Wéber wanted to talk about how “these kind of families” — her director-husband interrupts, specifying “Eastern European families” — cope with trauma.

“Sometimes you feel that there is a pattern, how to deal with tragedies,” she adds. “You have to stand up, you always have to fit in society, you always have to be perfect, so that others can’t touch you.” It is, she adds, a way of “encouraging perfectionism a little bit”.

In her experience, those that have survived the Holocaust can pass “from one generation to another a certain pattern of how to deal with tragedies”, whereas grief needs to be processed individually. “I feel this story goes completely against it. Because now here is a huge failure, something that doesn’t work out. And you cannot just stand up and fight it because there’s nothing to fight, right?” As she puts it, “Martha has her own path and breaks this kind of family pattern.”

As sombre as Pieces of a Woman is, it is at least enlivened by some good Jewish humour — notably Judith (Gayle Garfinkle) the friend of Martha’s mother who accosts Kirby’s character in the supermarket, hugging her, telling her “there will be consequences” for the midwife. “She was such a character,” laughs Weber. “We all know that…in all these Jewish families, there’s this lady who just wants to interrupt you.”

Almost certainly the film will feature in this year’s Oscars — with British actress Kirby tipped to get the first Best Actress nomination of her career. “She reminds me of the Golden Age of European icons, like Catherine Deneuve or Claudia Cardinale,” says Mundruczó, who cast her after seeing her playing Princess Margaret in The Crown. “Every day she surprised us by how good she is.”

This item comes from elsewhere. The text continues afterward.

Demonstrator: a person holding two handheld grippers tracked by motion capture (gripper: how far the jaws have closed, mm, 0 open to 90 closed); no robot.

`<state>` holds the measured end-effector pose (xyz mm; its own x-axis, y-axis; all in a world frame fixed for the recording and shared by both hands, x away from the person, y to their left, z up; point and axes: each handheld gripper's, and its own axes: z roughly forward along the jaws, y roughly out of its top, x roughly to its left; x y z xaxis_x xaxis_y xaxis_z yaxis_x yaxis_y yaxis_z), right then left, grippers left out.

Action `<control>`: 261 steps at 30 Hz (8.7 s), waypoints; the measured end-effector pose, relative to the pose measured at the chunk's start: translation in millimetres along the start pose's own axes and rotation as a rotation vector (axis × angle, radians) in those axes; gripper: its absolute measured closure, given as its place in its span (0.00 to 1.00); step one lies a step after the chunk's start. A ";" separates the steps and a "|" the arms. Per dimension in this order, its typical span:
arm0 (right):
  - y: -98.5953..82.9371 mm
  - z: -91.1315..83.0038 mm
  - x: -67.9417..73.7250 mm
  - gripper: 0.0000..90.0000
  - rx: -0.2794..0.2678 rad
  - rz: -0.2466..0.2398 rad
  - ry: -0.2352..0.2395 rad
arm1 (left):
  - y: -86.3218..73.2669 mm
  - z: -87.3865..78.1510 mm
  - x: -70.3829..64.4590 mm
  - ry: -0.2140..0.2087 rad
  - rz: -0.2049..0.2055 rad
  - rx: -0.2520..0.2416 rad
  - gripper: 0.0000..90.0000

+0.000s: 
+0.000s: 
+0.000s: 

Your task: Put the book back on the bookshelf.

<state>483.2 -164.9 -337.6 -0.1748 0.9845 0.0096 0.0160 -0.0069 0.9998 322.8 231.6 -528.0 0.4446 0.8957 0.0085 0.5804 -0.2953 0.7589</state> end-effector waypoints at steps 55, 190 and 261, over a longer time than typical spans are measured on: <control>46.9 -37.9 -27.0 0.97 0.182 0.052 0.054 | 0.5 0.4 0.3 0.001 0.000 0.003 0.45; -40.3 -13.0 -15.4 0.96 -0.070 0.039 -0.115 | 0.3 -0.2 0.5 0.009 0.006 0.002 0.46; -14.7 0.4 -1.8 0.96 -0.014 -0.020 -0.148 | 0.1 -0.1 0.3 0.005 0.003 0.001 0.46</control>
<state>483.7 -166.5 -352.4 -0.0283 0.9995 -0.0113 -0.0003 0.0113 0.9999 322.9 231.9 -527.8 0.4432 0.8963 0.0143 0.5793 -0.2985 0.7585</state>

The director carefully cast several Jewish actors around her, including comedienne Iliza Shlesinger as Martha’s sister Anita and Benny Safdie (co-director, with his brother Josh, of Uncut Gems and Good Time), to play her brother-in-law, Chris. “Benny is kind of a fan of White God,” says Mundruczó. “I also loved their work and so I just asked him: Do you have a couple of days to come and play this guy?”

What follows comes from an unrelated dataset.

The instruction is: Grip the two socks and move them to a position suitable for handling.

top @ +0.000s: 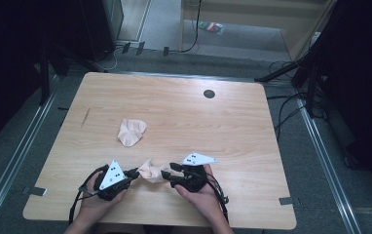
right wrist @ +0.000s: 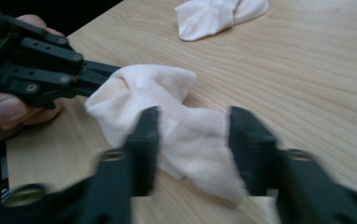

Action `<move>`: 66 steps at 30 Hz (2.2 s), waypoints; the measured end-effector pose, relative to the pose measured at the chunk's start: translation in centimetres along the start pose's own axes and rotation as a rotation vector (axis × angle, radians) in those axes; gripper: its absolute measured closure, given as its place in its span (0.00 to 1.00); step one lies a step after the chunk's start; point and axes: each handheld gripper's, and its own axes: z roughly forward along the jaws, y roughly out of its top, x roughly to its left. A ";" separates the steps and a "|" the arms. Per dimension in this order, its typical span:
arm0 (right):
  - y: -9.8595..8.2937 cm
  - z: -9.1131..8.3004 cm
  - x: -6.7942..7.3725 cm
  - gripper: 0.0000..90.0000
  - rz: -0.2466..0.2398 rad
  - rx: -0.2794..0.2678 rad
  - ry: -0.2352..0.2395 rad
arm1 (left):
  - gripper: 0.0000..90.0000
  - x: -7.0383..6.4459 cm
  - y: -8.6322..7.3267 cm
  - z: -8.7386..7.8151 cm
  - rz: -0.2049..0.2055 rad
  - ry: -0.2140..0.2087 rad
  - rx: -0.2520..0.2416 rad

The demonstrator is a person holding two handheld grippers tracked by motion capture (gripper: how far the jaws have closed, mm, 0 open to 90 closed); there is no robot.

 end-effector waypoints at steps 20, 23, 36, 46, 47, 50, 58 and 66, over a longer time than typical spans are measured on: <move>0.6 -2.8 1.5 0.98 0.032 -0.069 -0.088 | 0.93 1.0 0.5 -1.4 -0.022 -0.163 -0.045; 1.0 -4.5 1.7 0.98 0.137 -0.095 -0.057 | 0.91 1.6 1.1 -2.1 -0.066 -0.305 -0.045; -0.6 -4.5 -0.8 0.95 0.465 -0.062 -0.191 | 0.58 2.9 0.6 -1.1 -0.277 -0.124 -0.010; -1.5 -5.6 -3.2 0.67 0.341 -0.136 -0.518 | 0.66 -0.5 1.6 0.4 -0.147 -0.053 -0.013; -1.4 -5.9 -3.2 0.69 0.309 -0.149 -0.536 | 0.68 -0.8 1.7 0.6 -0.134 -0.052 -0.013; -1.3 -5.7 -3.6 0.65 0.320 -0.123 -0.425 | 0.70 -1.7 1.9 1.2 -0.120 -0.086 -0.002; -2.2 -3.2 -2.7 0.82 0.185 0.048 -0.479 | 0.77 -2.4 1.5 2.7 -0.044 -0.058 0.145; -2.5 -2.9 -1.7 1.00 0.129 0.115 -0.493 | 0.92 -2.1 1.3 2.5 -0.009 -0.009 0.164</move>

As for Shia LaBeouf, whose mother is Jewish, Mundruczó was brazen enough to cast him, despite a reputation for sometimes being difficult to work with. “I heard all the stories, of course, but I wanted to go my way,” says the director. “And he’s such a great actor. How much he’s dedicating himself to a character is unbelievable. I think he’s also enjoying [playing] someone who is normal, tender, in love and in pain at the same time.”

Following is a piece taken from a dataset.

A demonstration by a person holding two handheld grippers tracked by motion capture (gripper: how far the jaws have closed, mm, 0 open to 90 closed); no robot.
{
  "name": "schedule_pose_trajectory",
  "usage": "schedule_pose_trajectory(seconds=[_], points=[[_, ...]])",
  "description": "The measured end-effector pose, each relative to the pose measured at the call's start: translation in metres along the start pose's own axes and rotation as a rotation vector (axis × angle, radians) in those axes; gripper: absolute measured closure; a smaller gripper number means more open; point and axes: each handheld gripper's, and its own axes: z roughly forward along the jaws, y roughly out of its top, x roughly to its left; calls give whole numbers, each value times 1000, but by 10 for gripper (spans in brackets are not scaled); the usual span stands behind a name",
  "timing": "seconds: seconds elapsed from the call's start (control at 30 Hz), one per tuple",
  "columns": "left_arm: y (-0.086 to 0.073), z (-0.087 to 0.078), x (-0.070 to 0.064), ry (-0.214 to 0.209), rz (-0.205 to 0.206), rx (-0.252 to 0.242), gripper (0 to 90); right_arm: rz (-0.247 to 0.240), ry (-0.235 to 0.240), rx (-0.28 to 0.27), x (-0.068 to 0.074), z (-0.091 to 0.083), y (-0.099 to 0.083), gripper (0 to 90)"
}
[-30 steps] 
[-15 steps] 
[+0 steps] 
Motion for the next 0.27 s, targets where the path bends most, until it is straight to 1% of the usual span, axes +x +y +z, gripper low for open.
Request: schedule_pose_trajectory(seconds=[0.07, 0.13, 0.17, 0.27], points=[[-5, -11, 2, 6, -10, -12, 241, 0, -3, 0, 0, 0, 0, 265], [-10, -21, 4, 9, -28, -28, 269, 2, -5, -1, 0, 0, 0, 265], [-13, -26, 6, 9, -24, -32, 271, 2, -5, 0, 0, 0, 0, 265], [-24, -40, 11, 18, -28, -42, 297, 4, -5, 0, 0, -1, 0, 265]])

Much of this residual pain comes from the fact that Elizabeth is driving forward the legal case against the midwife. This was not a consequence of Wéber translating the story to a notoriously litigious society like America. Rather, she took inspiration from Ágnes Geréb, the Hungarian midwife who championed women’s rights to give birth at home but was later charged with manslaughter after a baby died on her watch.

“All the society was completely freaked out about this case, that there was a child loss and they blamed her,” says Wéber. “She said a sentence which has remained with us: you know why I do this job, because this is the first act of freedom you can give to a human being, to choose when to be born, and I have these women [in my care] who want to give this to their child.” Whether it is dealing with life or death, Pieces of a Woman is all about choice.

Pieces of a Woman is available on Netflix from January 7.